The U.S video game industry is a behemoth, earning $43.4 billion in 2018 alone according to the Entertainment Software Association. But while games like Red Dead Redemption 2 shatter sales records and garner widespread acclaim, Moorpark College’s Game Design program is busy preparing students to break into the industry.
With fall 2016 as its inaugural semester, Moorpark College Game Design is relatively new as a program, but the classes and fundamentals that give it life go back much further.
Johnathan Bair is a full-time faculty member at Moorpark College and a key member of the Game Design program. In discussing the program’s origins, Bair reminisced about being hired as part-time faculty close to 11 years ago. At the time, Bair was hired to teach intro-level 3D modeling, a class originally under Moorpark College’s Multimedia department. However, by the fall of 2009, Bair had started to teach a new class called Introduction to Game Design, many elements of which were later spun off into other classes.
Bair elaborated on the development of the program from the first days.
“It’s expanded pretty dramatically. What once was the Introduction to Game Design class has really spread out into several classes,” stated Bair. “We refined those [classes] even further and started creating this kind of pathway for our associate’s degree.”
Interim President of Moorpark College, Julius Sokenu was once Dean of the Multimedia department during the foundational days of the Game Design program and oversaw its development. Sokenu elaborated that Moorpark College originally had a few part-time faculty who taught the same game design courses that were part of Moorpark’s Multimedia program, but there was a rapid realization that students needed more.
“We realized very quickly, based on level market information that we needed to grow a program, and grow a program that would be focused really on game design and not just graphic design and not just multimedia, but really the gaming industry,” Sokenu stated.

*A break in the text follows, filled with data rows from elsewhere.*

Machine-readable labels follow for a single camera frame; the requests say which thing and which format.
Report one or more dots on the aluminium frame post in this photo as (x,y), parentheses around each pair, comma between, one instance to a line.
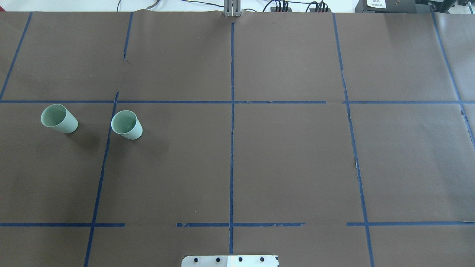
(232,8)

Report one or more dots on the pale green cup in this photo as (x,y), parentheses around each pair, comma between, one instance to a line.
(59,118)
(126,124)

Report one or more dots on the black power strip left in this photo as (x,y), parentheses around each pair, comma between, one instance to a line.
(281,9)

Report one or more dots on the brown paper table cover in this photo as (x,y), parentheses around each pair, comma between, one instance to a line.
(335,139)

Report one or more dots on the black power strip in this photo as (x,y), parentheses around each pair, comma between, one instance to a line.
(281,9)
(319,9)

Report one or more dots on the white mount base plate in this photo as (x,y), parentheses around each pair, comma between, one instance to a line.
(231,261)

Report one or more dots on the black power strip right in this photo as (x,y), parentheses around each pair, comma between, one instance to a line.
(319,9)

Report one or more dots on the black computer box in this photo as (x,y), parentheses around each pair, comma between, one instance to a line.
(392,6)

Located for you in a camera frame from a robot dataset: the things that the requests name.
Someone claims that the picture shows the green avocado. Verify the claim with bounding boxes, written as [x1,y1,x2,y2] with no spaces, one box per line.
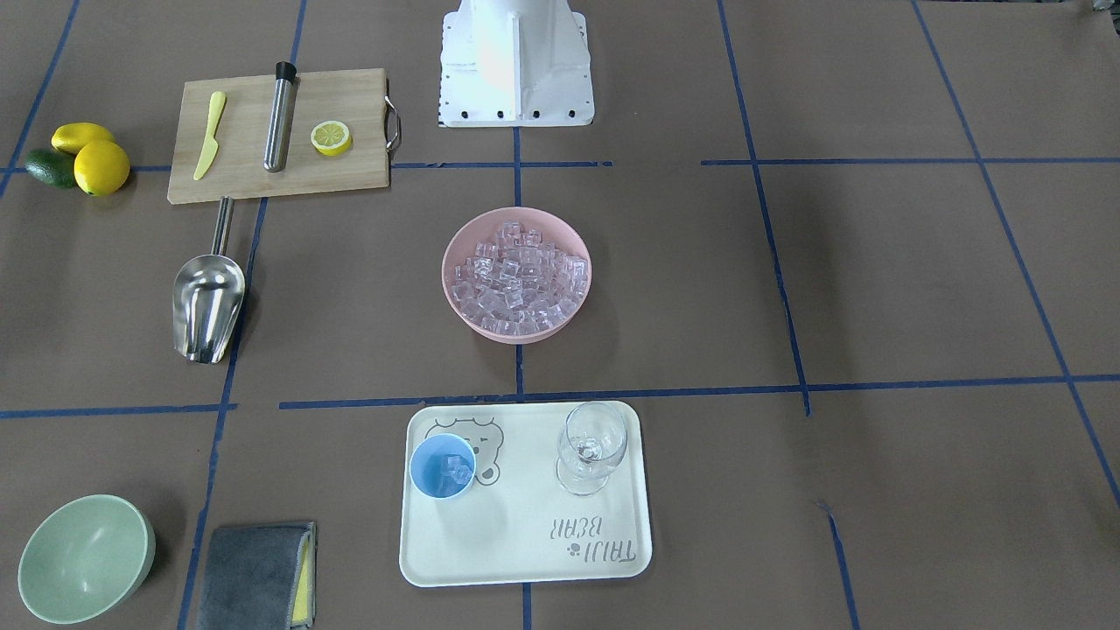
[24,149,77,189]

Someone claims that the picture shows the whole yellow lemon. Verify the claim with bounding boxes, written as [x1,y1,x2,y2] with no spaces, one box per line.
[73,140,131,197]

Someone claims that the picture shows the light blue cup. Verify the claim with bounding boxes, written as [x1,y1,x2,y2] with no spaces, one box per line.
[409,433,477,500]

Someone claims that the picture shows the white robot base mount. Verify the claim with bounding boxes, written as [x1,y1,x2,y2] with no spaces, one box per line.
[437,1,596,129]

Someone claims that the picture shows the metal ice scoop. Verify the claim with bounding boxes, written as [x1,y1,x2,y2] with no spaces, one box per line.
[171,196,248,364]

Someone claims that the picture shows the clear wine glass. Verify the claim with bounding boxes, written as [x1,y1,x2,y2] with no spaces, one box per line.
[556,402,628,497]

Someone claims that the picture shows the yellow plastic knife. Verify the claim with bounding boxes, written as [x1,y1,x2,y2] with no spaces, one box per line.
[192,91,228,182]

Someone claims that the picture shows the green bowl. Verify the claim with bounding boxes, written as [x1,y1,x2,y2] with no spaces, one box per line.
[17,494,156,626]

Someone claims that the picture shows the wooden cutting board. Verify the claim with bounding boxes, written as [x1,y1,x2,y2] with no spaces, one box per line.
[167,68,389,205]

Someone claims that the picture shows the clear ice cubes pile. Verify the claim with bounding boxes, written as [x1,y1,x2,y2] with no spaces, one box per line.
[451,220,587,339]

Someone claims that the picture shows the cream bear tray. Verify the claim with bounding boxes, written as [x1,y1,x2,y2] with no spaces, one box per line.
[399,400,655,587]

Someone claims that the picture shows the lemon half slice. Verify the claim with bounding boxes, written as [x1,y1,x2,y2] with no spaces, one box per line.
[311,120,353,157]

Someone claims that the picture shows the scooped ice cubes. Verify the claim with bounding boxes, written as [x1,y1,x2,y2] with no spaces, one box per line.
[437,454,473,497]

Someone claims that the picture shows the grey folded cloth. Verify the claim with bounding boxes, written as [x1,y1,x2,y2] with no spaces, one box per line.
[196,521,319,629]

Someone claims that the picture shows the pink bowl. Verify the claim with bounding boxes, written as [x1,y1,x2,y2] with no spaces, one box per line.
[441,206,592,345]

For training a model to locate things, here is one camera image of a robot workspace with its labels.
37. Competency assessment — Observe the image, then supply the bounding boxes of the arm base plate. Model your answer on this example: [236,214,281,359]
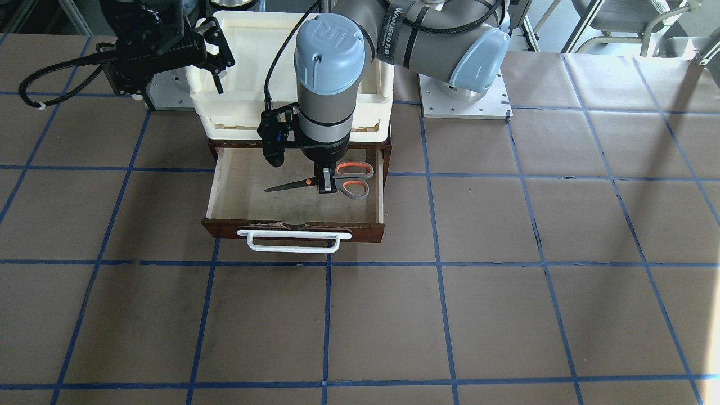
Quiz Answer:
[418,71,512,120]
[143,67,195,112]

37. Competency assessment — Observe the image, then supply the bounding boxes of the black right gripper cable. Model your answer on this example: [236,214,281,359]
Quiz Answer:
[18,48,122,111]

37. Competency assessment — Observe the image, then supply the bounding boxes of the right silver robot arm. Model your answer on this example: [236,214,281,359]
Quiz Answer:
[100,1,236,95]

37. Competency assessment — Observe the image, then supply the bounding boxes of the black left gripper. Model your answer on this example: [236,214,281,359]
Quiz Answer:
[301,141,349,194]

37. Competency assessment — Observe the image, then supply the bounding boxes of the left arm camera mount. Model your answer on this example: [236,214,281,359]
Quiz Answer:
[257,103,303,168]

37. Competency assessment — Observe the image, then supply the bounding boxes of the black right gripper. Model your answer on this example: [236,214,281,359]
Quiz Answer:
[101,16,236,96]

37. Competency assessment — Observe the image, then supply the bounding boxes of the brown wooden drawer cabinet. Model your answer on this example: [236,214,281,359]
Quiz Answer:
[201,142,393,243]

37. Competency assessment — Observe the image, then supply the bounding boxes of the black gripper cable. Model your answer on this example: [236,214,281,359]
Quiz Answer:
[18,48,122,111]
[264,0,507,113]

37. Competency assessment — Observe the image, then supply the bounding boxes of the white drawer handle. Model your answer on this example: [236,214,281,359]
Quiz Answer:
[236,229,352,254]

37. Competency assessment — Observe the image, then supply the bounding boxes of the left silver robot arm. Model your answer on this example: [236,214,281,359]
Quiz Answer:
[294,1,510,194]

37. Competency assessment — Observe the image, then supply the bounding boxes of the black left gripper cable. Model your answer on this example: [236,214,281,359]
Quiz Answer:
[264,0,507,113]

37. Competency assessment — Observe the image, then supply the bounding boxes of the white foam tray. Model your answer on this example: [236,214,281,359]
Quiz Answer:
[188,10,394,141]

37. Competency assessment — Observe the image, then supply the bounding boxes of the orange grey handled scissors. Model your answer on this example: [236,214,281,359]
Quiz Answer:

Tim Samoff was the first full-time faculty member hired specifically for the new Game Design program. Currently professor and Program Director of the Games and Interactive Media Program at Azuza Pacific University, Samoff was hired by Moorpark College to develop the Game Design program. Samoff started at Moorpark College in the spring of 2010 and wrote curricula for all of the brand new classes that would form the rest of the new game design program, while also rewriting the existing courses. It took close to four years to get all of the courses written and through the various approval processes.
In terms of creating curricula, Samoff states he embarked on a long process of ideation initially, focused on hammering out the course pathway within the program and the fundamentals of what each class should be. Samoff called his contacts from within the video game industry that were essential to the process, crediting them with helping him emphasize certain aspects of game design like development for mobile devices and virtual reality.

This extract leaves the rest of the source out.